Rich Lowry of National Review focuses on an important lesson from a recent terrorist incident.
Terrorists assaulted a “Mohammed cartoon” event in Texas sponsored by activist Pamela Geller, and the response has been, in part, soul-searching over what’s wrong with Pamela Geller.
Geller is an attention-hungry provocateur who will never be mistaken for Bernard Lewis, the venerable scholar of Islam. Her Texas gathering to award a cash prize for the best cartoon of Mohammed — depictions of whom are considered offensive by many Muslims — was deliberately offensive, but so what? …
… Geller refers to her meeting as a free-speech event while her critics prefer to call it an anti-Islam event. They are really one and the same. In today’s circumstances, criticism of Islam is at the vanguard of the fight for free speech, since it is susceptible to attack and intimidation by jihadists and calls for self-censorship by the politically correct.
“Yes, but . . . ” defenses of Geller don’t cut it. She had a perfect right to do what she did, and it’s a condemnation of her enemies — and confirmation of her basic point about radical Islam — that the act of drawing and talking elicited a violent response.
If cartoons of Mohammed may seem a low, petty form of speech, they are only the fault line in a deeper clash of civilizations. A swath of the Muslim world doesn’t just want to ban depictions of Mohammed, but any speech critical of Islam. …

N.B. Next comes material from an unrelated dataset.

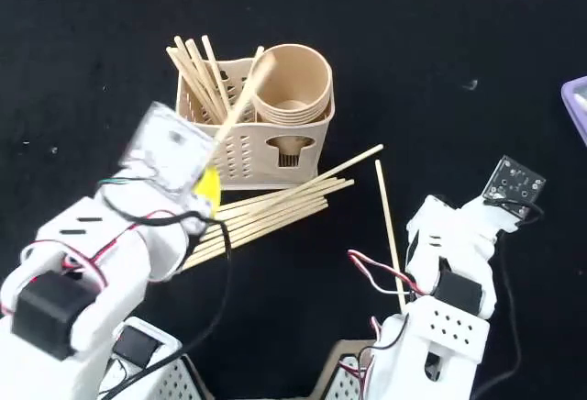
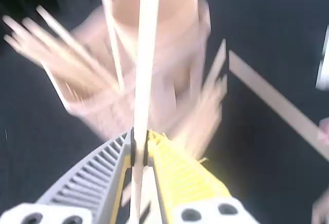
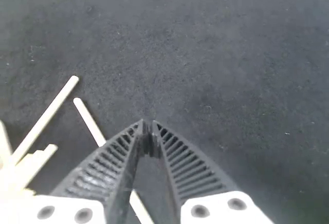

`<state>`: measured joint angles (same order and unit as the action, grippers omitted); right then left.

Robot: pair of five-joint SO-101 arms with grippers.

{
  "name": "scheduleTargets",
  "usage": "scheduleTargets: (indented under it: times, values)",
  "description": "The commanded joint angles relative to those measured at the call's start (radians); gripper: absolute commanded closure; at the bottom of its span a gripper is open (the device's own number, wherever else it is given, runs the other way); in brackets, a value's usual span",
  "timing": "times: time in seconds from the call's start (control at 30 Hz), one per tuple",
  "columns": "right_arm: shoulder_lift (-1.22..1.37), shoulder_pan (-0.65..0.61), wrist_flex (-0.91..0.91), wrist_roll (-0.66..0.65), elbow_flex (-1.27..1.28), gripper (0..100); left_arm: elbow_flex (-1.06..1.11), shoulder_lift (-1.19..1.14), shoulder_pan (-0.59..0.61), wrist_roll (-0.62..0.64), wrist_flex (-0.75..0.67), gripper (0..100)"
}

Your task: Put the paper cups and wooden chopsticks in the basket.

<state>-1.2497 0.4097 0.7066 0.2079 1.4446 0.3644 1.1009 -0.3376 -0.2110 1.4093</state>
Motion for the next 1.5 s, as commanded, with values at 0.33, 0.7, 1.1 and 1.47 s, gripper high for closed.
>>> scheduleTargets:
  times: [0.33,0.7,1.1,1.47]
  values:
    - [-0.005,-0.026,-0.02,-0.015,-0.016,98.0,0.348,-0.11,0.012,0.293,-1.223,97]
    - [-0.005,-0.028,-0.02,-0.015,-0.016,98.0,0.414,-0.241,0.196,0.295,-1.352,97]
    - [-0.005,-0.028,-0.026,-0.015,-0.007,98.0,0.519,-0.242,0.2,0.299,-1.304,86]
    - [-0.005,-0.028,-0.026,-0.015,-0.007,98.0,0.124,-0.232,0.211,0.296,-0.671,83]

… It will ever be thus until all of Islam accepts the premises of a free society, as have other major world religions. The day there can be the Muslim equivalent of the play The Book of Mormon without the writers, actors, and audience members fearing for their lives will be the day that Islam is reformed. Then, and only then, will mockery of Islam by the likes of Pamela Geller and her ilk be a tasteless irrelevance, rather a statement from atop the ramparts of free speech.